TO DO: When a line in the data below includes "bounding", pick it out and copy it.

Data excerpts:
----------

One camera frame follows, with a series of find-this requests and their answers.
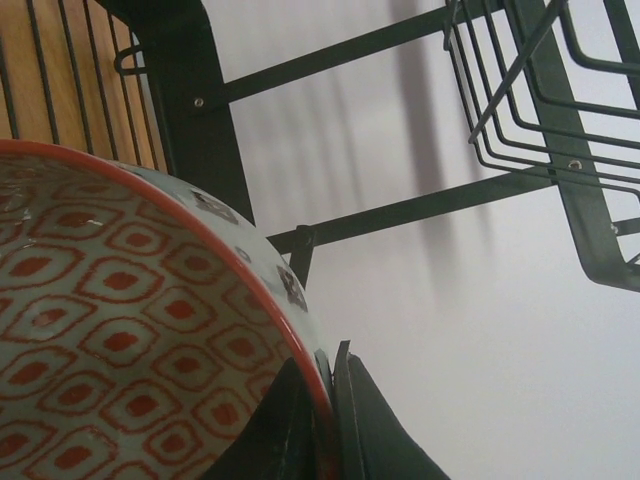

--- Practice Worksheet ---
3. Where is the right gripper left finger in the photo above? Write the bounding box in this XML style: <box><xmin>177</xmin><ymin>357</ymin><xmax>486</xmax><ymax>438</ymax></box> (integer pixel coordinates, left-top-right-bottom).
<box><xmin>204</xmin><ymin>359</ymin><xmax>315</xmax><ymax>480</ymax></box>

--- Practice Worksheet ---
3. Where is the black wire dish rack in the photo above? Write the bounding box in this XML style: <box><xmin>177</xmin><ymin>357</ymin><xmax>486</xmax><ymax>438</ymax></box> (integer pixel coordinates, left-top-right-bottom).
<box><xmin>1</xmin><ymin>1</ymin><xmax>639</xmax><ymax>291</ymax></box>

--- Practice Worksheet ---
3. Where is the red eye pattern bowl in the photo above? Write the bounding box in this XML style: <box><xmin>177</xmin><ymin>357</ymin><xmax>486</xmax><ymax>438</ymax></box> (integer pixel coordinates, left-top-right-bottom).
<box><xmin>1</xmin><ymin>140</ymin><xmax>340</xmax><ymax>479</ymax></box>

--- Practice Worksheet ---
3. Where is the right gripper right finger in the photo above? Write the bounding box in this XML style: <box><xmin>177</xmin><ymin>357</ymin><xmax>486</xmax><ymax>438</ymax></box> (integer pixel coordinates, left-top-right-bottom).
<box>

----------

COMPLETED EXERCISE:
3. Where is the right gripper left finger in the photo above? Write the bounding box in this XML style: <box><xmin>177</xmin><ymin>357</ymin><xmax>486</xmax><ymax>438</ymax></box> (integer pixel coordinates, left-top-right-bottom).
3. Where is the black wire dish rack in the photo above? Write the bounding box in this XML style: <box><xmin>177</xmin><ymin>357</ymin><xmax>486</xmax><ymax>438</ymax></box> (integer pixel coordinates, left-top-right-bottom).
3. Where is the red eye pattern bowl in the photo above? Write the bounding box in this XML style: <box><xmin>177</xmin><ymin>357</ymin><xmax>486</xmax><ymax>438</ymax></box> (integer pixel coordinates, left-top-right-bottom).
3. Where is the right gripper right finger in the photo above? Write the bounding box in this XML style: <box><xmin>177</xmin><ymin>357</ymin><xmax>486</xmax><ymax>438</ymax></box> (integer pixel coordinates, left-top-right-bottom).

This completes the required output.